Blood Tear



それにしても、記憶を失って彼女自身辛いだろうに、何事もなかったようなこの態度。


まだ幼い少女なのに、強い子だと関心し頭を撫でる。


すると彼女はその手から逃れようと身を捻った。




 「な、何をする、止めぬか!」


 「嫌、まだ小さいのに偉いなと思って」


 「ふんっ、我を誰だと思っておる。我はセルビア・フォールン、神をも越える力をーー」


 「んん……」


頭を撫でられるのが苦手なのか、コウガの手を払うと彼を睨む。

そんな彼女に謝り手を離すと、鼻で笑い胸を張る。

堂々と話す彼女だが、話の途中で何かに気づき言葉を止めた。



彼女の瞳に映ったのは、左目の眼帯に手を添えるリオンの姿。


左目が痛むのか手を添えたまま辺りを見渡す。




 「調子はどうだ、まだ身体は痛むか?」


問いかけながら歩み寄るセルビア。

慣れない狭い視野に目を細め、近寄る彼女をじっとリオンは見つめる。




 「…セルビア……」


隣に辿り着いた彼女の名を呟くリオン。


名を呼んだ瞬間、彼の頬を伝う涙。


記憶の無い彼女は何故泣くのか分からず、コウガに助けを求め振り返るが、彼女の身体は背中から倒れていった。




 「良かった……生きていたんですね、セルビア……」


目の前の彼女に抱き付いたリオン。

動揺するセルビアは突然の事にバランスを崩し、空いた隣のベッドに倒れたようだ。



自分の上に乗り抱き付く彼を放そうと起き上がるが、涙を流し続ける彼を目にしその手を止めた。

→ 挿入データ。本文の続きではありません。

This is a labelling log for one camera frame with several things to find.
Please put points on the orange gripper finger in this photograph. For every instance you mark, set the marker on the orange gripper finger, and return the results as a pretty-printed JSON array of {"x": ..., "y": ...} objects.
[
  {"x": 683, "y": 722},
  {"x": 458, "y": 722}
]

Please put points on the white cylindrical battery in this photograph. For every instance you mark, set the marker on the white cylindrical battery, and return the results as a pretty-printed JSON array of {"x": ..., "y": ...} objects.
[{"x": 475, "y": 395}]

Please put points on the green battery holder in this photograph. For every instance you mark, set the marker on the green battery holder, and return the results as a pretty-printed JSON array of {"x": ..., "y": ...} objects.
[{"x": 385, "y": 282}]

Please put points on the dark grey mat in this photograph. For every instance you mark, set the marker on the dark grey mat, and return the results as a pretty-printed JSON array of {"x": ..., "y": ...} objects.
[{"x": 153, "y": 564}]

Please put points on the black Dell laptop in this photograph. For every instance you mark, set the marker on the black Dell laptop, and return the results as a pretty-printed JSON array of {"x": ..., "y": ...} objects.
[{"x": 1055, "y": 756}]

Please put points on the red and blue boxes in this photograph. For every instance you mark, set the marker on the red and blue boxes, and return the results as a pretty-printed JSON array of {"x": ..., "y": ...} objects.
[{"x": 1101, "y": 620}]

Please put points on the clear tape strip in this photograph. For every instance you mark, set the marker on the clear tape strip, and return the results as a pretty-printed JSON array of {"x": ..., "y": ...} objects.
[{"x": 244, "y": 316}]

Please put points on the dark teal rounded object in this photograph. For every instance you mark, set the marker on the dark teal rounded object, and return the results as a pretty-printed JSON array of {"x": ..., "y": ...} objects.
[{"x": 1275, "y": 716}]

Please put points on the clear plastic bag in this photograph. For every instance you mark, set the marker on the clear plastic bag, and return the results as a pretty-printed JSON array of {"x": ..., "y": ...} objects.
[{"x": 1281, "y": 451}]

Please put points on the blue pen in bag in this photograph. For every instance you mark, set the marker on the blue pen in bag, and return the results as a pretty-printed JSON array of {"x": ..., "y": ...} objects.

 「貴女まで失ったのではないかと、もう会えないのではないかと、そう思っていました……でも良かった…また会えて、貴女が生きていて、本当に良かった……」


頬を染め涙を流し微笑むリオン。

そんな彼を目にしたセルビアの瞳から零れる雫。


彼が涙を流す理由も、自分の頬を伝う雫の意味さえ今の彼女では理解できない。



しかし、記憶を失ってしまった彼女でも、心を許した親友の涙に何かしらの感情を覚え涙する。




 「我も感謝する。我の為に涙を流してくれてありがとう、我が友よ」


涙を流すセルビアは幸せそうに微笑みながら彼を抱き締めた。